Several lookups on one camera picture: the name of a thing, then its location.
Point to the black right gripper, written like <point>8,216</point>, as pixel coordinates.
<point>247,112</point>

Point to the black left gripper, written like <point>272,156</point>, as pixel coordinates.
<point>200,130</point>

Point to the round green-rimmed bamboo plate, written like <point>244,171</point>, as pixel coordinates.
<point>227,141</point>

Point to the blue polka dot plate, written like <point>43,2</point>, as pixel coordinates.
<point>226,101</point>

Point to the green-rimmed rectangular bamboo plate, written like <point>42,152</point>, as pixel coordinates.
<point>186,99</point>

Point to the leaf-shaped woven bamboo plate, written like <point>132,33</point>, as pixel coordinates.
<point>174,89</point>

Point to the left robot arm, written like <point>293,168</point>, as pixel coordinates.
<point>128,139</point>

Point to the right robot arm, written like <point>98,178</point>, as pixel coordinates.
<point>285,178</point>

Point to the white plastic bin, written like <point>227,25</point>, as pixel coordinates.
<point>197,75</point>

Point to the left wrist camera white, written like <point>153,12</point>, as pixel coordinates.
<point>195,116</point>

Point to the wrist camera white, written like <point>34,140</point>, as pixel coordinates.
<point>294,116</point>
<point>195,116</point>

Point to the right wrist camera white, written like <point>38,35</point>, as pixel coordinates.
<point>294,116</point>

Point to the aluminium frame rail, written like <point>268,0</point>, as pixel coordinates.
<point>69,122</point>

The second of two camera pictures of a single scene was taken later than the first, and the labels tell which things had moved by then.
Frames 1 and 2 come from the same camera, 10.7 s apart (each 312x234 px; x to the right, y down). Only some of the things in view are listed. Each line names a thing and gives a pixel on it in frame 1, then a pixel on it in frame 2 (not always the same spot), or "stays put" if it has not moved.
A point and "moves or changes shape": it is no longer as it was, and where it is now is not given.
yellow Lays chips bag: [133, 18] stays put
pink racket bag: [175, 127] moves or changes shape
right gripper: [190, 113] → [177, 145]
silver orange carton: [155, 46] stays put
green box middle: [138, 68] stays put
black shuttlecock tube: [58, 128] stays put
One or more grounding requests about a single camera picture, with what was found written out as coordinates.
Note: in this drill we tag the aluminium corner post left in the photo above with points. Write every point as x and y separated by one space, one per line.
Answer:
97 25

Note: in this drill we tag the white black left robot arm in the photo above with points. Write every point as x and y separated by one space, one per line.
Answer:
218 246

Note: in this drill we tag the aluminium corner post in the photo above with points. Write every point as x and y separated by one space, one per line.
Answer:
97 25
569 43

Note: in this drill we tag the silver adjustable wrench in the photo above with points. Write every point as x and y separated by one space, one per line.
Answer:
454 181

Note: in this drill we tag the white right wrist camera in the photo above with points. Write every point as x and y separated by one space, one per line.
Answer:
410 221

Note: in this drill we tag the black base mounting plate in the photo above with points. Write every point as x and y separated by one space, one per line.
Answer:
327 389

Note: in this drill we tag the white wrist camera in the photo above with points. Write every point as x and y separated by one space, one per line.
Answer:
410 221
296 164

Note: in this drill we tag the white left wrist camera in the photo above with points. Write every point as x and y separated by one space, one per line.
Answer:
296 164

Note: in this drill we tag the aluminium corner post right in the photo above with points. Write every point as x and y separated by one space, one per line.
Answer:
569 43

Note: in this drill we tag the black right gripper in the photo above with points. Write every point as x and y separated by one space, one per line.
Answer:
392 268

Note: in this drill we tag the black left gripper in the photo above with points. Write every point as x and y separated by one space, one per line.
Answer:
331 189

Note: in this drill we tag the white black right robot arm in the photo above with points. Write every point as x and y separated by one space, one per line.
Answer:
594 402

==

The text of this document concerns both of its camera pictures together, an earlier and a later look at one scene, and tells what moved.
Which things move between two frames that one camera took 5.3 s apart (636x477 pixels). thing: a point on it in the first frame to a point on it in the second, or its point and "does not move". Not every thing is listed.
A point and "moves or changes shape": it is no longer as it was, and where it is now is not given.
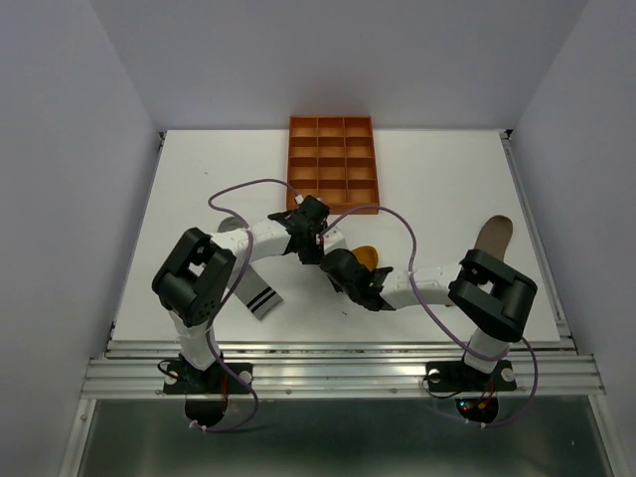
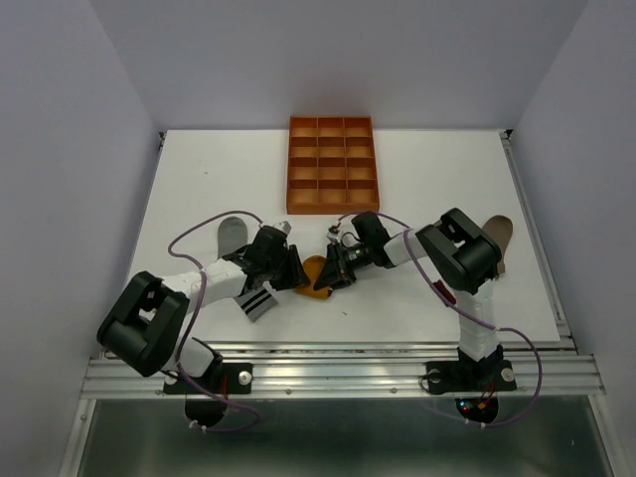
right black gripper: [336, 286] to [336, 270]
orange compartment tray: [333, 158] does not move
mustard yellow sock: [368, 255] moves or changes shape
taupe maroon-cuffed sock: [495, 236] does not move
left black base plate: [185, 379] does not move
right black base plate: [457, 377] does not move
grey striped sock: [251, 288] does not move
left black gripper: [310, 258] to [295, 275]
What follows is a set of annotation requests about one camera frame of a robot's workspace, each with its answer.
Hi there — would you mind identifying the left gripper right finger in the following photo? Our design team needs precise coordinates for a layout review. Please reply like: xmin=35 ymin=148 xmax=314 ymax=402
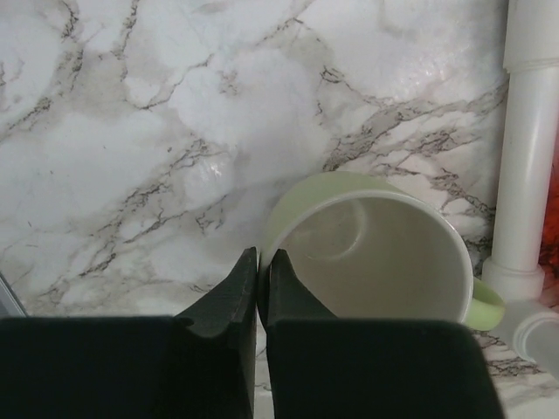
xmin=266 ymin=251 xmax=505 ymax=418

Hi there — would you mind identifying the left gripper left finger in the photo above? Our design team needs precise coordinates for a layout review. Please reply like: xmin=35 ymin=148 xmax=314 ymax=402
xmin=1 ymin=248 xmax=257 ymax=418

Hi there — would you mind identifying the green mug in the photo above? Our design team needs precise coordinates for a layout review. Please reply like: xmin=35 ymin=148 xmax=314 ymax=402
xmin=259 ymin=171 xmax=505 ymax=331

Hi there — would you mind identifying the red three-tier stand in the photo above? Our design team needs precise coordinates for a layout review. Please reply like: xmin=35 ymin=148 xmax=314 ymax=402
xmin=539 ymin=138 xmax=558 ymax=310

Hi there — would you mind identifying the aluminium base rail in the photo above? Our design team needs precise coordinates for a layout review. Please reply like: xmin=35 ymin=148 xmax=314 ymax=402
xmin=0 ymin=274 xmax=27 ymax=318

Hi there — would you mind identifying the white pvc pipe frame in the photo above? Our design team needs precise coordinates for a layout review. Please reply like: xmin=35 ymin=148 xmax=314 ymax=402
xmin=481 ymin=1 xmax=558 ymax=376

* ACTION ITEM:
Copy out the lines of the data where the word "second" can be found.

* OUTPUT BELOW:
The second of two camera pictures of a single scene was taken later than the first, and the labels tell which things had moved by then.
Which things move between two frames that one camera took 5.3 s apart (636x477 pixels). thing: a point on it in the first frame to a point on it in the second, or its point and "does not move". Not every thing is listed.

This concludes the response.